[Items from a data source]
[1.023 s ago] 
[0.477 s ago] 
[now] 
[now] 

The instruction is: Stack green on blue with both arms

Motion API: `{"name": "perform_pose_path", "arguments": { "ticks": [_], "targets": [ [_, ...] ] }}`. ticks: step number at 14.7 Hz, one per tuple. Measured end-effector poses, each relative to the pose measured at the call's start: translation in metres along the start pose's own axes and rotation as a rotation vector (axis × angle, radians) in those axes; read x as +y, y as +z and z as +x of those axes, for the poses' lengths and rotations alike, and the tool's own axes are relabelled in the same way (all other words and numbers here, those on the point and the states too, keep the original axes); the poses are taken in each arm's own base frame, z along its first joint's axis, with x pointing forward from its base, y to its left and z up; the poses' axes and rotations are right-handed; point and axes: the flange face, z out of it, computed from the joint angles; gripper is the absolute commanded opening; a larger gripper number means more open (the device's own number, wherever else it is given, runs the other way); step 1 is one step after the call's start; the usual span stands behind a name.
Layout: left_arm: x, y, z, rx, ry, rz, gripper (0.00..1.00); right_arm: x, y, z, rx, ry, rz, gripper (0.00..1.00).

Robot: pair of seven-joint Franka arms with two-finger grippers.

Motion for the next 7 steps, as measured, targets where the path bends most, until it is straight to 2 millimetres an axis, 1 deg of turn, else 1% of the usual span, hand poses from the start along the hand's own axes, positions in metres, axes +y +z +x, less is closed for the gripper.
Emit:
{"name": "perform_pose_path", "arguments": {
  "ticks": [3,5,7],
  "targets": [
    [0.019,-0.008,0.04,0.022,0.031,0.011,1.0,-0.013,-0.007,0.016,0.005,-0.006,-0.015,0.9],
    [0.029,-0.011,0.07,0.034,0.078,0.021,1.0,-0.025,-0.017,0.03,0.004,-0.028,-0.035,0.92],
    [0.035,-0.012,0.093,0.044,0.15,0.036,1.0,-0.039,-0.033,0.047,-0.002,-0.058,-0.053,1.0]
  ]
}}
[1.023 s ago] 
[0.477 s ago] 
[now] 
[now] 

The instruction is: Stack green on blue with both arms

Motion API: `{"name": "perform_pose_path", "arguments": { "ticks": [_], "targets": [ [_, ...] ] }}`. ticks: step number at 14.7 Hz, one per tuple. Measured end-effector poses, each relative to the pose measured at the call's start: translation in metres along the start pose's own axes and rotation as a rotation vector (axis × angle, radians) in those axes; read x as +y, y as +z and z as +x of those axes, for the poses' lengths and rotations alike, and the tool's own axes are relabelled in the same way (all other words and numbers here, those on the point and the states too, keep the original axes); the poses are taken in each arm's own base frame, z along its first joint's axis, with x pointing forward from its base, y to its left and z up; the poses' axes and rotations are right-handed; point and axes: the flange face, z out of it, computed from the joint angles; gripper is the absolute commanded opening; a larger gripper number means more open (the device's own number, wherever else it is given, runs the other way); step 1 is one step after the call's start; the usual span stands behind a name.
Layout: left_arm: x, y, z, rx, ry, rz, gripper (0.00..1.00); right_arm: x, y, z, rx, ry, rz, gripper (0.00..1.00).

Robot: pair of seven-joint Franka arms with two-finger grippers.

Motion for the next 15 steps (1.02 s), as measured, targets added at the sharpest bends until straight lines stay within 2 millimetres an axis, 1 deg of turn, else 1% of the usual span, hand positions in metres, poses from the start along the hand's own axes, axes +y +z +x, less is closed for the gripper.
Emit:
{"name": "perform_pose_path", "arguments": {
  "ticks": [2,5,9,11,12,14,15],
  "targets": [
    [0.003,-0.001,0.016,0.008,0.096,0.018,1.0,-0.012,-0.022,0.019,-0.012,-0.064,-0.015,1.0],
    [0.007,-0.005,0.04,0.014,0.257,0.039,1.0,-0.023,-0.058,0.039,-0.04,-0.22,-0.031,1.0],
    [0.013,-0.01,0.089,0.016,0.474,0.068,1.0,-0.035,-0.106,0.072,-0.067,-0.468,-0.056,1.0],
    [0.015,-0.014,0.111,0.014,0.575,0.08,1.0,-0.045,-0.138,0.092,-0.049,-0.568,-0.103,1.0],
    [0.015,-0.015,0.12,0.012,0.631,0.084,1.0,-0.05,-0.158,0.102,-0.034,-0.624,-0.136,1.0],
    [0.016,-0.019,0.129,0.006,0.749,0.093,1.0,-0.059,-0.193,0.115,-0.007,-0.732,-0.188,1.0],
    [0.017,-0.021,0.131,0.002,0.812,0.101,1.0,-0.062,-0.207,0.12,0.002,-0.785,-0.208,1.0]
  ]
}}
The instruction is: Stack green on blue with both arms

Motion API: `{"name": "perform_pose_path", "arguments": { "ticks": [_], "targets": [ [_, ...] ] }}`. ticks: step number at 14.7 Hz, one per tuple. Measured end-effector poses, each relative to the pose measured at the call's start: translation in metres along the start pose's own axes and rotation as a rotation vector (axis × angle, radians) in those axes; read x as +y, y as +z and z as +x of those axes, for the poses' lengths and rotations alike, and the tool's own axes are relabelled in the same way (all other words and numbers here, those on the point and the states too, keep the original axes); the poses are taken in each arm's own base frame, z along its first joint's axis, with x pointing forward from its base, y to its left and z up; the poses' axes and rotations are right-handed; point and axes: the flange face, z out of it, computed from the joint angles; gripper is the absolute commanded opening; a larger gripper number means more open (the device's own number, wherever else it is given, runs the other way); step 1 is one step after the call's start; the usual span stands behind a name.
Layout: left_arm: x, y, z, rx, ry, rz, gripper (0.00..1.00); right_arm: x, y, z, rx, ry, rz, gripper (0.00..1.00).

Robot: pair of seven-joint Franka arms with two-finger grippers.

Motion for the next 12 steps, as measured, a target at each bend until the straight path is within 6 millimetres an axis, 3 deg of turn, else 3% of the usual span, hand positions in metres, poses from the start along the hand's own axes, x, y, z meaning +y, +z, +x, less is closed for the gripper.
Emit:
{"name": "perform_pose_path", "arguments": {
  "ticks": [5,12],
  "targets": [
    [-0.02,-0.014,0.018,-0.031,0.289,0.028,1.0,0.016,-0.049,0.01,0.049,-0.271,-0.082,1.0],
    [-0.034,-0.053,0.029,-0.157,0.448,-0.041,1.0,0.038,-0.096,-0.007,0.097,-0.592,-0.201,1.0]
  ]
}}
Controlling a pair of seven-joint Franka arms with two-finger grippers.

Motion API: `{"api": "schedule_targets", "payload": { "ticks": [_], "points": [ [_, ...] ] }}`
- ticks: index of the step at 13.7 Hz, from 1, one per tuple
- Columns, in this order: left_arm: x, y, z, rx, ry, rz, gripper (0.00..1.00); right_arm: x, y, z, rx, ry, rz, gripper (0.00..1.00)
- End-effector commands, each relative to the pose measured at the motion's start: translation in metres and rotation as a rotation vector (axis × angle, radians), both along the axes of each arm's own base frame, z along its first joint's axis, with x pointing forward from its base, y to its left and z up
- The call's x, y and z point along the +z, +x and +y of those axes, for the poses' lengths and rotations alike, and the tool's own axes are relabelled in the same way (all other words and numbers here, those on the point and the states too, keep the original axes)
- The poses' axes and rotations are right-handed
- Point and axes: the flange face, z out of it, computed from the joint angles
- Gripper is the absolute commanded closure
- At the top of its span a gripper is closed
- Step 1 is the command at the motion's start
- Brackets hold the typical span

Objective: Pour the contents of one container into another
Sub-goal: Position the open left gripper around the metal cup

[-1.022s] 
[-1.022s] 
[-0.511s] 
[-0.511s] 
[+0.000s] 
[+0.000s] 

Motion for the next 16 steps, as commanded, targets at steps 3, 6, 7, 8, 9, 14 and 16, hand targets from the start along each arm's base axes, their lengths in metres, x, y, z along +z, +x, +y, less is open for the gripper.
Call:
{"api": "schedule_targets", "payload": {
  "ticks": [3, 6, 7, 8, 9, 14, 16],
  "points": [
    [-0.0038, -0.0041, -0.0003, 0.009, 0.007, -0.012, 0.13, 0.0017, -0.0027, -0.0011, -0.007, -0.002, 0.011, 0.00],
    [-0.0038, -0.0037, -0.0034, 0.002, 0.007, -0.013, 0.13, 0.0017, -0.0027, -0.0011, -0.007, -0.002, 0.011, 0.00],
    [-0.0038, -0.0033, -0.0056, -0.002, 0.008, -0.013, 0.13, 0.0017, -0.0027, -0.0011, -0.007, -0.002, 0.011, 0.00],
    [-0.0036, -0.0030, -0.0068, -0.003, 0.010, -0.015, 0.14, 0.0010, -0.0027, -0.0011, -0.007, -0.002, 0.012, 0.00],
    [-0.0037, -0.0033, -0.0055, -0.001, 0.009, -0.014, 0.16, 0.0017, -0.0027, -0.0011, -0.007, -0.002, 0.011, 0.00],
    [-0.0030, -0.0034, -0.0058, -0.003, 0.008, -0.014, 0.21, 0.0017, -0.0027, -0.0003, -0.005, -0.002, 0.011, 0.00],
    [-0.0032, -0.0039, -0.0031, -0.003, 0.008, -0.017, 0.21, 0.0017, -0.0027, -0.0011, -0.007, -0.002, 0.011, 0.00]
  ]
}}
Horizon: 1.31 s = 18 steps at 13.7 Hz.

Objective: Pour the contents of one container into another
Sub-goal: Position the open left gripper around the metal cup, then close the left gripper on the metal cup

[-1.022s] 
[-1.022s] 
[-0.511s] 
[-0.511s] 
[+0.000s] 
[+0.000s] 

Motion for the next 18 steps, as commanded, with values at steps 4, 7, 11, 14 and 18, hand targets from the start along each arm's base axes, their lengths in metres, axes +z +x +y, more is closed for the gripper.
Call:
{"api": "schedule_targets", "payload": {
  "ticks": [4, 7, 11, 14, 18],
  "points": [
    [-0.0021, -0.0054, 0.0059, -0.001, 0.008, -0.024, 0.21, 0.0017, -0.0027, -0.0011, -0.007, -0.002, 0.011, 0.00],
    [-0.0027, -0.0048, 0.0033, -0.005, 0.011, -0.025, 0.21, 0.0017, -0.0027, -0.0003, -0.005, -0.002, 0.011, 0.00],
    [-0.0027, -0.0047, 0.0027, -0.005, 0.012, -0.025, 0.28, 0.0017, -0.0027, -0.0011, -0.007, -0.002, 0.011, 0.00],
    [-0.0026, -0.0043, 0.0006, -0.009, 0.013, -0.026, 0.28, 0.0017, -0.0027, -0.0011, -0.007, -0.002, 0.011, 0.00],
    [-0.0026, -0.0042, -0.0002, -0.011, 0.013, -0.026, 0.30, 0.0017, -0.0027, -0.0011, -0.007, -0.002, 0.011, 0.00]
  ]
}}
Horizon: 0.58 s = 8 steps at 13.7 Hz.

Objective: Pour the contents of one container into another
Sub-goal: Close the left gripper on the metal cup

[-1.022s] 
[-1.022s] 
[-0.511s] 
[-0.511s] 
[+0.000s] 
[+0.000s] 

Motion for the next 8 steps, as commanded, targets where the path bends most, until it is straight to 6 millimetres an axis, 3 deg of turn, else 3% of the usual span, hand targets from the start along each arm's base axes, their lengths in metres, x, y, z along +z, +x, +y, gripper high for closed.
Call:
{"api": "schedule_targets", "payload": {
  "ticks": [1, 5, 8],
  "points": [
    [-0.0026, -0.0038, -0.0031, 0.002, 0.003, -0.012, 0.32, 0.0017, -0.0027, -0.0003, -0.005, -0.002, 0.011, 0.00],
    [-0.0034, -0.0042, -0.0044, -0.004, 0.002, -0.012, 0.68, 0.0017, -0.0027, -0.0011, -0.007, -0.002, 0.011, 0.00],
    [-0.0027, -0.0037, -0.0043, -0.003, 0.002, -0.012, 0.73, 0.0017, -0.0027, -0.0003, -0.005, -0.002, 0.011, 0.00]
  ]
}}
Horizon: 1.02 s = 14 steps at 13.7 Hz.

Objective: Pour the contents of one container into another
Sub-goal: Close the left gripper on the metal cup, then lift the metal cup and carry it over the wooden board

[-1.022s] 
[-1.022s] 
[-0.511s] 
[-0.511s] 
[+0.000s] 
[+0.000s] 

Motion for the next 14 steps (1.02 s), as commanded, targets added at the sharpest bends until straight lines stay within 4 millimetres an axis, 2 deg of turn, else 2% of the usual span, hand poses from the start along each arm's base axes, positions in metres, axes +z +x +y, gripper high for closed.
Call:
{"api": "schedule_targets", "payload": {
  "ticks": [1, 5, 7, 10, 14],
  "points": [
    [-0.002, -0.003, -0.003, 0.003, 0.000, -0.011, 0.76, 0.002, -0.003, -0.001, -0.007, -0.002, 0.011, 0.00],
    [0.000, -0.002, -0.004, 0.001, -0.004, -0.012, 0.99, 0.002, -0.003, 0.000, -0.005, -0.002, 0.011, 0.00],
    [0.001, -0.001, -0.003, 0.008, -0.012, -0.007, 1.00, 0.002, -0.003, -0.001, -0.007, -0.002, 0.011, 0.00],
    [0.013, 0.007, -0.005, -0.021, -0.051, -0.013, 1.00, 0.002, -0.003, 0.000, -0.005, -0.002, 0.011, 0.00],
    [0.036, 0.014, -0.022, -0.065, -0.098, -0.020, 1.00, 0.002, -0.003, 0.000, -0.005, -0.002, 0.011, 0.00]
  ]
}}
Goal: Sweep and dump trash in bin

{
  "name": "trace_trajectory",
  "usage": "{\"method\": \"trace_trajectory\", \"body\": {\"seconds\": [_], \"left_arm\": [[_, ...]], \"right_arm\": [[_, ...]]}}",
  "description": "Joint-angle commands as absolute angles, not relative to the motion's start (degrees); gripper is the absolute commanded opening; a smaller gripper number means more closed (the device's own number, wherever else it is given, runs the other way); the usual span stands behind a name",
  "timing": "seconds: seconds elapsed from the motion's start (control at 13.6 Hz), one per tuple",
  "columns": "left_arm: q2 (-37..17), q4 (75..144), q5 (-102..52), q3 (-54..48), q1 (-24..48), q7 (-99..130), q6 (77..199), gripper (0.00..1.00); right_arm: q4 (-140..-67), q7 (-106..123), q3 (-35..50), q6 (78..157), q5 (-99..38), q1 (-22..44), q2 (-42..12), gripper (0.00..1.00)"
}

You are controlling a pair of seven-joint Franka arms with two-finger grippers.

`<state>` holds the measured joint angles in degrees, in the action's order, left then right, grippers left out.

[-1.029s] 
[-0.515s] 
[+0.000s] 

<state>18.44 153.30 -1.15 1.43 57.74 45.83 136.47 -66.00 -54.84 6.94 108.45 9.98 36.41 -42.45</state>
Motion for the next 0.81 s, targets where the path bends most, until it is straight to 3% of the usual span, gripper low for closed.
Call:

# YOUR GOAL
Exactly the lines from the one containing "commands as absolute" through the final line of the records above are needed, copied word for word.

# WRITTEN REPLY
  "description": "Joint-angle commands as absolute angles, not relative to the motion's start (degrees); gripper is the absolute commanded opening; a smaller gripper number means more closed (the device's own number, wherever else it is given, runs the other way); the usual span stands behind a name",
  "timing": "seconds: seconds elapsed from the motion's start (control at 13.6 Hz), one per tuple",
  "columns": "left_arm: q2 (-37..17), q4 (75..144), q5 (-102..52), q3 (-54..48), q1 (-24..48), q7 (-99..130), q6 (77..199), gripper (0.00..1.00); right_arm: q4 (-140..-67), q7 (-106..123), q3 (-35..50), q6 (78..157), q5 (-99..38), q1 (-22..44), q2 (-42..12), gripper (0.00..1.00)"
}

You are controlling a pair of seven-joint Franka arms with two-finger grippers.

`<state>` holds the measured joint angles in degrees, in the action's order, left then right, grippers left out.

[-1.029s] 
[-0.515s] 
[+0.000s] 

<state>18.44 153.30 -1.15 1.43 57.74 45.83 136.47 -66.00 -54.84 6.94 108.45 9.98 36.41 -42.45</state>
Motion for the next 0.81 s, targets where the path bends most, until it is straight to 3% of the usual span, gripper low for closed.
Call:

This answer is now complete.